The turnout was impressive.
The mobilisation aspect was top notch and detractors have been left licking their wounds.
ZANU PF has sent a clear message to all who care to listen that it is still very much alive.
Elections are always an interesting spectacle.
There are tears.
There is jubilation.
There is agony.
But at the end of it all, there is unity waiting to be embraced by all.
As we pick the pieces from the Party’s primary elections, there are naturally varying emotions, feelings, thoughts and opinions.
These are the hallmarks of democracy.
Those who lost are understandably agitated.
And those who romped to victory are predictably in a celebratory mood.
However, unity, I repeat, is waiting there to be embraced by both the winners and losers.
Both the winners and losers have an immediate, inevitable task of delivering victory for their beloved Party.
There is little time to do that.
National elections are on the horizon and looming large.
The intervening period must therefore be used to bring all candidates together, to unite them for the common cause of ZANU PF and ensure the Party emerges the winner.
After all, everyone who took part in these primary elections is a winner in his/her own way and right.
All the candidates have demonstrated they have serious backing from the expectant electorate, but when everything is said and done, the Party belongs to the people, not to individuals.
No one is bigger than the Party, it has been said time and again, and there could not have been a better chance and time to demonstrate that.
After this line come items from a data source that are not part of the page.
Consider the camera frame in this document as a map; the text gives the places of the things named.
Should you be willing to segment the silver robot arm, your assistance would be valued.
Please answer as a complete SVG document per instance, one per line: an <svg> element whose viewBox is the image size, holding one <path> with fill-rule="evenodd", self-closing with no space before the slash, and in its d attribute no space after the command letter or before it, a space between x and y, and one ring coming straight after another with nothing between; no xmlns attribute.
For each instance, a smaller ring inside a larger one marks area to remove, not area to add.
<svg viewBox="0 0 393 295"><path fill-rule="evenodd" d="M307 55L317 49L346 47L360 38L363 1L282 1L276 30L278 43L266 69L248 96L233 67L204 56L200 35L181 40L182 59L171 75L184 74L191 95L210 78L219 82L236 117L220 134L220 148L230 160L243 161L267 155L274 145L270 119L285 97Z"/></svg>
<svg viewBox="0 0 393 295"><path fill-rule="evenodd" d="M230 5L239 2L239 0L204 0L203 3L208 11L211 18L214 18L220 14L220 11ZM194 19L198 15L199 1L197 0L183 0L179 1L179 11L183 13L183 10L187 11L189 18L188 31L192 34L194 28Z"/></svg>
The forthcoming harmonised elections are an opportunity for ZANU PF to show to the world that it is a united, formidable and supercharged Party that will win the elections.
Never mind the frivolous analysis by our armchair critics who have been trying to link the Party’s primary elections to the forthcoming national polls.
These are internal elections which have nothing to do with national elections.
The national elections will be conducted by the Zimbabwe Electoral Commission (ZEC), as everyone knows.
So where is the link between ZANU PF primary elections and the forthcoming harmonised elections?
Are these not harpings by a group that is running scared of what is clearly going to be an embarrassing electoral defeat for them?
Are these not utterances by parties that are in visible disarray?
Why the concern with ZANU PF and how it goes about its business?
To those who have failed to make it, I say this is not the end of the world.
There is always tomorrow comrades; another chance!
You have done the Party proud.
May you continue to do so in future!
For now, the task is to ensure the 2018 harmonised elections go ahead as planned and that peace be maintained before, during and after elections.